Known limitations / merchant FAQs
Q: AI engagement is 50%, is that good? Above the 40% baseline; healthy. AI users self-select for engagement; rates of 45-60% are typical for stores with rich content + valid structured data. Q: Our AI engagement is 25%, what does that mean? AI users are landing and bouncing. Likely causes: AI is promising something (specific product, price, availability) that the site doesn’t show; broken landing page; thin product copy. Run prompt-tests to verify. Q: Why does AI engagement vary across platforms? Different AI platforms send different intent profiles. Perplexity (purpose-built for source-attribution) sends the most engaged users.

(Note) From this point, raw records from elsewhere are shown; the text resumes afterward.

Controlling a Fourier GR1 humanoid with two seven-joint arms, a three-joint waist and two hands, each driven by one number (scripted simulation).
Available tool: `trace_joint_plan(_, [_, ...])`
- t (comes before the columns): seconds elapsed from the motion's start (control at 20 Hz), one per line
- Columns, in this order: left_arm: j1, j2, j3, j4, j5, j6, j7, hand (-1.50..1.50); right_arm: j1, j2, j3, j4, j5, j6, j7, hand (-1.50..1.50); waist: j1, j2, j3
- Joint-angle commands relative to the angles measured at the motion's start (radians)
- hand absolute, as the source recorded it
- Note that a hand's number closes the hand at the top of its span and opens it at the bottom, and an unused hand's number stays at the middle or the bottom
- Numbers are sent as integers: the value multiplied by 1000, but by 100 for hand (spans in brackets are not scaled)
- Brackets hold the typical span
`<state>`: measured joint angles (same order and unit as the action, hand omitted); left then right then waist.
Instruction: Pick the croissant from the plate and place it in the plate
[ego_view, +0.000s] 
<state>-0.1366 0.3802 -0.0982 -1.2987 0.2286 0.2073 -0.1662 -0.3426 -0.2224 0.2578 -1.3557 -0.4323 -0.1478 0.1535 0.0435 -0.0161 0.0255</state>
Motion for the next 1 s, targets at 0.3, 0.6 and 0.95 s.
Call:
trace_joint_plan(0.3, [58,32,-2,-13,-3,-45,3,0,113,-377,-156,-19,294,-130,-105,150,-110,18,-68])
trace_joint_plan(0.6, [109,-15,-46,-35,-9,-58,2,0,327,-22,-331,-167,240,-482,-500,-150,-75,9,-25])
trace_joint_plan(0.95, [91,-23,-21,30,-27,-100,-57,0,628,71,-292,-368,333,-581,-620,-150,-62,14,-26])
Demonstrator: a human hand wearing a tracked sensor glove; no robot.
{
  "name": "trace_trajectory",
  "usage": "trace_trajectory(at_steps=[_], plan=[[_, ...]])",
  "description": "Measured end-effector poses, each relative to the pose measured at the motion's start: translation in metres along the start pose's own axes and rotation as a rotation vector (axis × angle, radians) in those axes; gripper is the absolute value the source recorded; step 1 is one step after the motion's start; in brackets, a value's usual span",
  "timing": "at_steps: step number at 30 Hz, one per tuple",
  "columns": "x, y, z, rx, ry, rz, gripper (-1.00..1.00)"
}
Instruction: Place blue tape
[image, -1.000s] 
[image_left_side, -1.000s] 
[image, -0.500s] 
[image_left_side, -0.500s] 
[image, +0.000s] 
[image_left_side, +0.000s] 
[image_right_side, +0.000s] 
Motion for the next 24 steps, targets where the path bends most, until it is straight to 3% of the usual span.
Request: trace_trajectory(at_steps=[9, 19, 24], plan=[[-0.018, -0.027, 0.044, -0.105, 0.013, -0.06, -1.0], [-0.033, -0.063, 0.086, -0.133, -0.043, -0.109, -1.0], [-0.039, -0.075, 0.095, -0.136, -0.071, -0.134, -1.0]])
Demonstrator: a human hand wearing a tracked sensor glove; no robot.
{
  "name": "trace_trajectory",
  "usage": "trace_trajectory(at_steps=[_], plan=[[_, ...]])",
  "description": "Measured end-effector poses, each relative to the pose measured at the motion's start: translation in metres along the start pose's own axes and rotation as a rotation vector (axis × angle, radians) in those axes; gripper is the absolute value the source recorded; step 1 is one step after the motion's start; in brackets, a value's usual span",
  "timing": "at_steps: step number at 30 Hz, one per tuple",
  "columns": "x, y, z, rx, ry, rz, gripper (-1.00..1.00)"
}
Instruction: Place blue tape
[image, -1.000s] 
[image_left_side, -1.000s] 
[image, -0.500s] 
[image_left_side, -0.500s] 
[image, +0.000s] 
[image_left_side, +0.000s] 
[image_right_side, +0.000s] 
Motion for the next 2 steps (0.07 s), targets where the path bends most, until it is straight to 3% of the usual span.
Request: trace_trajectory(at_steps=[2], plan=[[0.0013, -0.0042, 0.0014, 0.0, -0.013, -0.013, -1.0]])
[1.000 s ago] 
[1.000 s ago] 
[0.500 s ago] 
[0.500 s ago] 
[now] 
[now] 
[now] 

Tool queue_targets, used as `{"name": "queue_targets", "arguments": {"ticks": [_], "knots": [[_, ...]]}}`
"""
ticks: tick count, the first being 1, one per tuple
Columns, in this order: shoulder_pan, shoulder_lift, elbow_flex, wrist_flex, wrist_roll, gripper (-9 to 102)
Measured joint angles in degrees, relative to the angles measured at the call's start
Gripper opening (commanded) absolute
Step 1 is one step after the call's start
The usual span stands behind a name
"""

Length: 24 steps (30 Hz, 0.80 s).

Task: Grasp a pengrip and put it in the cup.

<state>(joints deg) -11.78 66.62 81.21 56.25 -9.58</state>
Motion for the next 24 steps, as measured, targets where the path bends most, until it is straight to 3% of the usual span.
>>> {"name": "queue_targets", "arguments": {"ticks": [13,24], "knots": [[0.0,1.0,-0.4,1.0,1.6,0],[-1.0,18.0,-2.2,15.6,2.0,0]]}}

ChatGPT mixes in-line and click-through users. Gemini’s brief AI Overviews send fewer click-throughs. Q: How does this differ fromai_conversion?
Engagement is the pre-conversion quality signal; conversion is the bottom-line. They should track each other; if engagement is high but conversion is low, the friction is at checkout (cross-reference ga_checkout_completion).
Q: How do we improve AI engagement?
Improve content quality (rich, accurate descriptions); validate structured data; ensure landing pages match the AI’s representation; minimise PDP load time for the click-through experience.
Q: GA4 sampling, does it affect AI engagement readings?
At small AI traffic volumes (under 1K sessions/month), no sampling. At larger volumes, GA4 may sample but the engagement rate as a percentage remains stable. The card flags sampling explicitly.
Q: Engagement is high but AI traffic volume is small, should we focus elsewhere?
Volume is the constraint, not quality. Investments to grow AI traffic (rich content, structured data, brand authority) preserve the high engagement rate while raising volume, both lift AI revenue.
Q: Does the card include AI bot crawlers like GPTBot?
No. GPTBot, ClaudeBot, PerplexityBot crawler traffic is filtered as bots. The card measures human users referred from AI conversation interfaces.